私から話し掛けることがほとんどないため、彼の口から言葉が出てくるのを待つしかない。
「この前はありがとね」
「いえ、こちらこそありがとうございました」
これだけ。いつになく会話がない。
私は気恥ずかしさを感じているからなんだけど…彼はどうしていつものように話し掛けてくれないんだろう。
受け身の姿勢がいけないのかな、とか不思議な事を考えながら車を走らせる。
『女の人は受け身でも大丈夫だから良いよね…男はさ、行動しないと相手出来ないじゃん』
『…そうですか?』
『香西さん絶対受け身のタイプだね。わかる』
こんな会話があったのを思い出す。じゃあどうすれば良いんだ。
思考回路がショートする。
そんな私をよそに、彼がバインダーを開いた。数秒バインダーにある何かを見つめたあと、少しだけこちらを見て話し始めた。

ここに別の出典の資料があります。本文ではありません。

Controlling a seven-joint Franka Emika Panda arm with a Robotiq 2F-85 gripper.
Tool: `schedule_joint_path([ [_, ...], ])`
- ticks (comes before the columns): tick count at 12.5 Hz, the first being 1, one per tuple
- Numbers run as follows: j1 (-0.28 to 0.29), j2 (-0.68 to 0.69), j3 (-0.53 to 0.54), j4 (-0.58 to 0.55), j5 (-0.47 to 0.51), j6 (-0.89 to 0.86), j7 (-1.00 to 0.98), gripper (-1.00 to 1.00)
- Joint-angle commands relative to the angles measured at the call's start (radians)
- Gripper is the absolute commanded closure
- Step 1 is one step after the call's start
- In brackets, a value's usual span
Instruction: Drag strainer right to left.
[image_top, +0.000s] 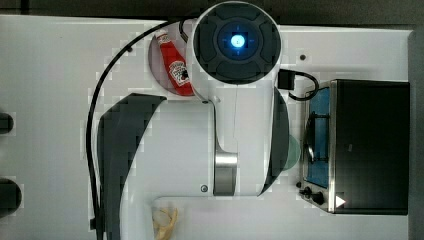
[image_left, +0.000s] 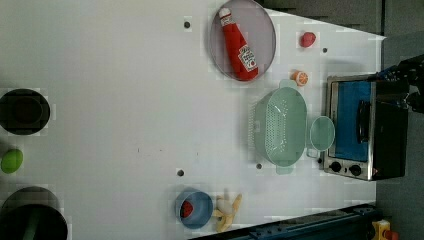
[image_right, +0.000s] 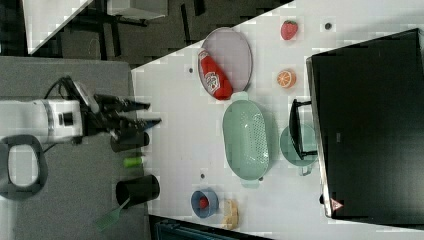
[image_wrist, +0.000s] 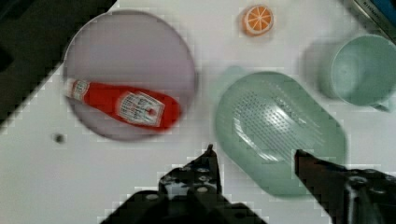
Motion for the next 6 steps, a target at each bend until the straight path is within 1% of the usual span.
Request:
schedule_joint_path([
  [1,0.001,-0.537,-0.062,-0.307,-0.049,-0.190,0.009,-0.60],
  [3,0.001,-0.530,-0.060,-0.307,-0.049,-0.169,0.009,-1.00],
  [6,0.002,-0.484,-0.058,-0.326,-0.049,-0.135,0.009,-1.00],
])
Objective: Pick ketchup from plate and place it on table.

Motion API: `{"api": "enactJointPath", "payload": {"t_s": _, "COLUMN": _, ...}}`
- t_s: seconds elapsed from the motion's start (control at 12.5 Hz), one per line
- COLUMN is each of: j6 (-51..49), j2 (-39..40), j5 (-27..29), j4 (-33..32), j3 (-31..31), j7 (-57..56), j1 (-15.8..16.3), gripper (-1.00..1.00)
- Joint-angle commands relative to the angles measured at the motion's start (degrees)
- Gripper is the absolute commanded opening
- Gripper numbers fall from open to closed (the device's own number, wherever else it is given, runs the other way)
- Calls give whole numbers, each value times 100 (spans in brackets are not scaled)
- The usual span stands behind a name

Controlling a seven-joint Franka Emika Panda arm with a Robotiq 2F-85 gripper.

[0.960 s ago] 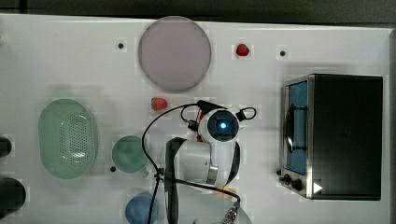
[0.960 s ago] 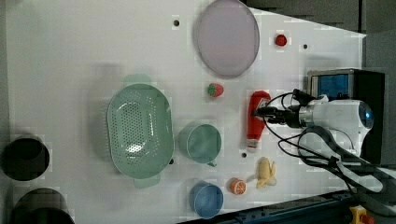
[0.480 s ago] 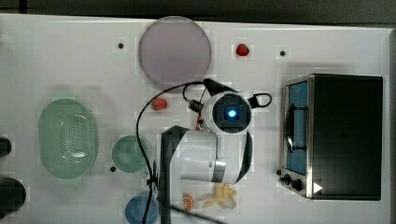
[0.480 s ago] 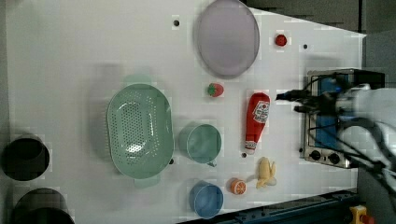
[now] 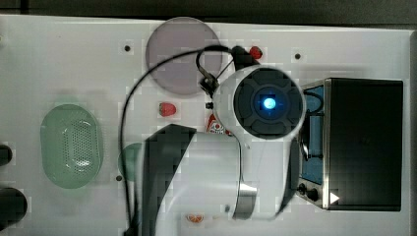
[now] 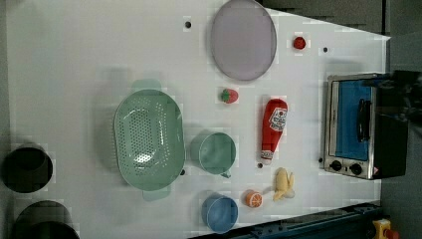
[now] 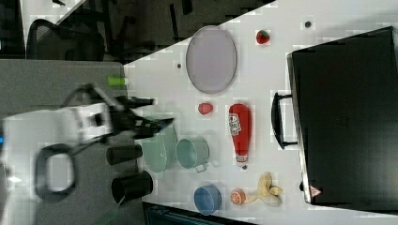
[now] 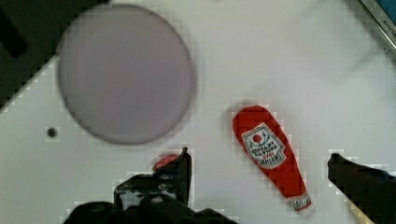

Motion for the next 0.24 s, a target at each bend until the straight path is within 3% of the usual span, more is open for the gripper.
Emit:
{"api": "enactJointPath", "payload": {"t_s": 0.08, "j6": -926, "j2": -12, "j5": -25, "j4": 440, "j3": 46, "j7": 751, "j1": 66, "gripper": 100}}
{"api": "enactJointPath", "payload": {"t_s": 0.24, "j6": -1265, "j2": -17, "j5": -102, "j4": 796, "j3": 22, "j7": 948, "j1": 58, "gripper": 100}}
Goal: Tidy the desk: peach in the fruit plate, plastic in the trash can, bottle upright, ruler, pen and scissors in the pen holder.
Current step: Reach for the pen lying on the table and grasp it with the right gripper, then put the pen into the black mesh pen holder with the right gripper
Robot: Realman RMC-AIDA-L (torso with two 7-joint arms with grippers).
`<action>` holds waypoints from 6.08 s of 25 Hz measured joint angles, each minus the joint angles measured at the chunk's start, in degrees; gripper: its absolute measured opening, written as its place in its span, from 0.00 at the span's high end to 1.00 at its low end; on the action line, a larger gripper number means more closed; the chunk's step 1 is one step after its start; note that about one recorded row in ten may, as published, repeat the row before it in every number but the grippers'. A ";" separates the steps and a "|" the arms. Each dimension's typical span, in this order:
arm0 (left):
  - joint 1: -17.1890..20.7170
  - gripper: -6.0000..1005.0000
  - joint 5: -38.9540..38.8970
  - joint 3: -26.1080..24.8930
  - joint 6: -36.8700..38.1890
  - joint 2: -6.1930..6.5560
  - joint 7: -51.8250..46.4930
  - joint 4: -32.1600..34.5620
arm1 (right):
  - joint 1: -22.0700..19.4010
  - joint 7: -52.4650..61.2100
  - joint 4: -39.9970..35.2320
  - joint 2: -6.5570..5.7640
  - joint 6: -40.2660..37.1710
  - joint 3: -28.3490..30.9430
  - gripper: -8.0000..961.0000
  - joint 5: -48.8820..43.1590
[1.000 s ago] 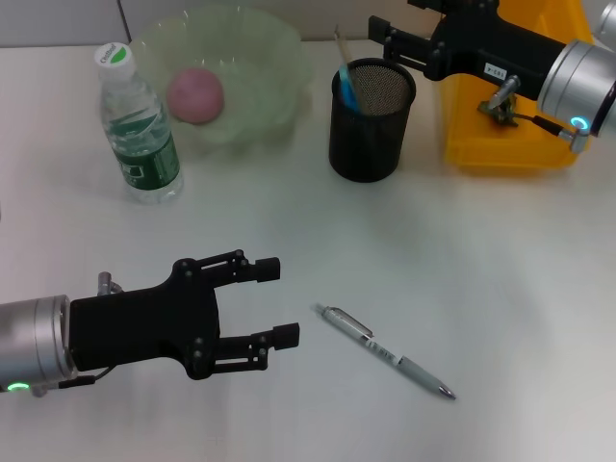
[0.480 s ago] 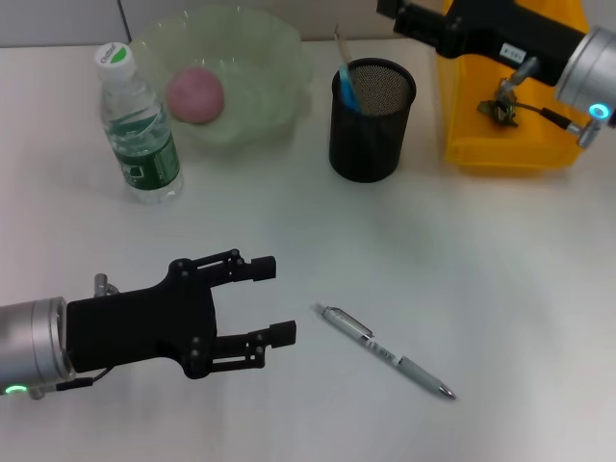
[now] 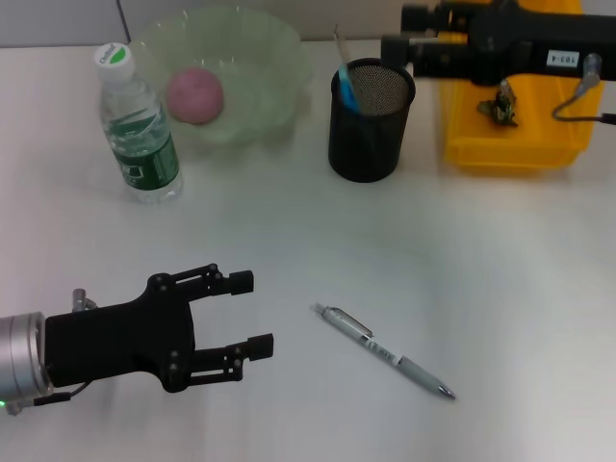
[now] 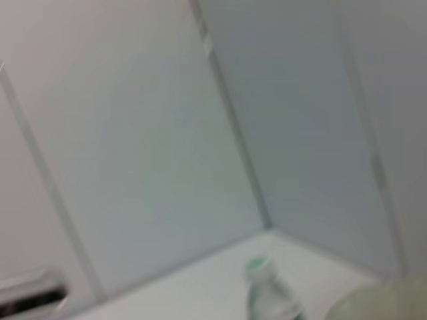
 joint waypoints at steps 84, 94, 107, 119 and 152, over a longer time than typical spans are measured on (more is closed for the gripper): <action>0.23 0.22 3.07 -0.22 -3.86 -1.78 4.48 -0.64 | 25.66 36.03 -3.60 6.25 -1.56 -59.01 0.31 -41.13; 0.18 0.22 3.06 -0.24 -3.86 -1.73 4.48 -0.64 | 25.51 36.03 -4.23 6.25 -1.40 -59.02 0.38 -41.41; 0.13 0.22 3.06 -0.31 -3.86 -1.69 4.48 -0.64 | 25.73 36.04 -4.16 6.25 -1.11 -59.09 0.66 -42.24; -0.17 0.22 3.07 -0.31 -3.86 -1.69 4.48 -0.64 | 25.75 35.69 -4.44 6.25 0.25 -61.20 0.68 -41.94; -0.21 0.22 3.02 -0.31 -3.42 -1.58 4.29 -0.52 | 25.18 34.21 -5.36 6.04 -0.57 -59.02 0.86 -42.27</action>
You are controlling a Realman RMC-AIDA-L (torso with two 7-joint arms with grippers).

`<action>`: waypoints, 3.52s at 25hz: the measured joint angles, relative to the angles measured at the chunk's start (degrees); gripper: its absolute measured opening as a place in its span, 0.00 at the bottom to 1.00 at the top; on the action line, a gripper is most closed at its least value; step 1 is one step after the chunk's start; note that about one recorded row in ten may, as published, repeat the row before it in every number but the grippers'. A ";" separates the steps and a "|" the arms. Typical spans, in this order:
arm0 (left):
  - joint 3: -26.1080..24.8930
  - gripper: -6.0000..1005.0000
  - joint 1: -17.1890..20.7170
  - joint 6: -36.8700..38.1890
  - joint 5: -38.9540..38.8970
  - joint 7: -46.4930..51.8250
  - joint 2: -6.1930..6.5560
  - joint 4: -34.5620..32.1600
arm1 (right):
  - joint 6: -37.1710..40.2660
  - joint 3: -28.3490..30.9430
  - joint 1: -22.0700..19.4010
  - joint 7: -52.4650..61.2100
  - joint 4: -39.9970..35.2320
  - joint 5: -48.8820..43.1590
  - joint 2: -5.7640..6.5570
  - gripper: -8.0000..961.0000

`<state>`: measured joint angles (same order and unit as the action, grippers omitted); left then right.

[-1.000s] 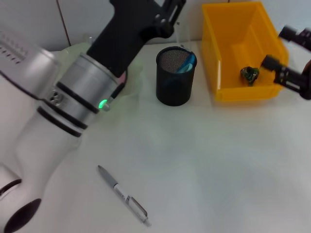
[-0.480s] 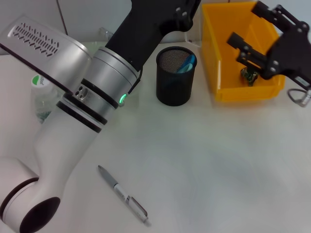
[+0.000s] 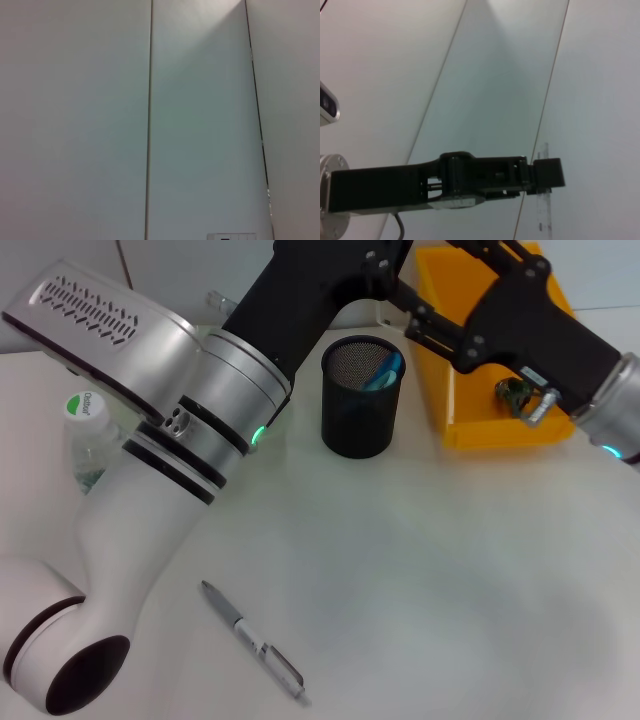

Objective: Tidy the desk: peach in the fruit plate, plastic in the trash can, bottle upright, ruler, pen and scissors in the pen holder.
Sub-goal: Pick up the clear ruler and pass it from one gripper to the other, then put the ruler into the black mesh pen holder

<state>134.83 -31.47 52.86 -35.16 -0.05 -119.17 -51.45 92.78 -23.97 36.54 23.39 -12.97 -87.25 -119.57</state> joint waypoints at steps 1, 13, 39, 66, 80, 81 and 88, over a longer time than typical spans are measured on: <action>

「ねぇ、バレンタインにくれたケーキの箱にメッセージカード入れてたでしょ?」
「あぁ、<<Avec amour>>ですか?」
「あ、読み方そのまんまなんだ…とにかくさ、あれって何て意味?」
「えー、自分で考えてくださいよ」
どんな珍解答が出てくるだろう。想像だに出来なくてついつい笑ってしまう。
「わかるわけないじゃん、大学でやってたの中国語だし。
ねえ、何?教えてよ」
「あー…」
少し意地悪をしてみよう。どんな反応をするのかが気になる。
「『愛してます』って意味です」
彼がまるで錆びたロボットのような動きをしたあと、固まってしまった。
目を泳がせて口をぱくぱくしている彼が可笑しくて、笑わないようにするのが精一杯だった。
「うそ、だろ…?」
もうやめよう、彼をいじめるのは。そう思って軽く笑った。
「あ、よくわかりましたね」
彼が思いっきり脱力したのがわかった。彼は姿勢を崩して小さくため息をついた。いつもと真逆の状況が可笑しくて可笑しくて、運転の真っ最中だというのに笑いが止まらない。
「フェイントかよ!
あーあ、暫く会わないうちにいじわるになったもんだねぇ」
「まあまあ。でもあながち嘘でもないんですよ?」
全然違うけど、とはあえて言わない。
「amourっていうのは『愛』って意味です。で、avecは『〜と一緒に』って意味なんですよ」
「…てことは、愛と一緒に?」
見事な直訳だ。先生が言った単語の意味をそのまま使って、無理矢理訳す中学生みたいな彼があまりにも可笑しかった。
「まあ直訳取ったらそうですよね。
『愛を込めて』って意味です」
…ここまで言う人って絶対受け身タイプじゃないだろうと思う。
けど本意は伝わってないに違いない。伝わってたらむしろ冷や汗ものだ。
私は何度自分の首を絞めたら気が済むんだろう…やっぱり私はMなのかもしれない。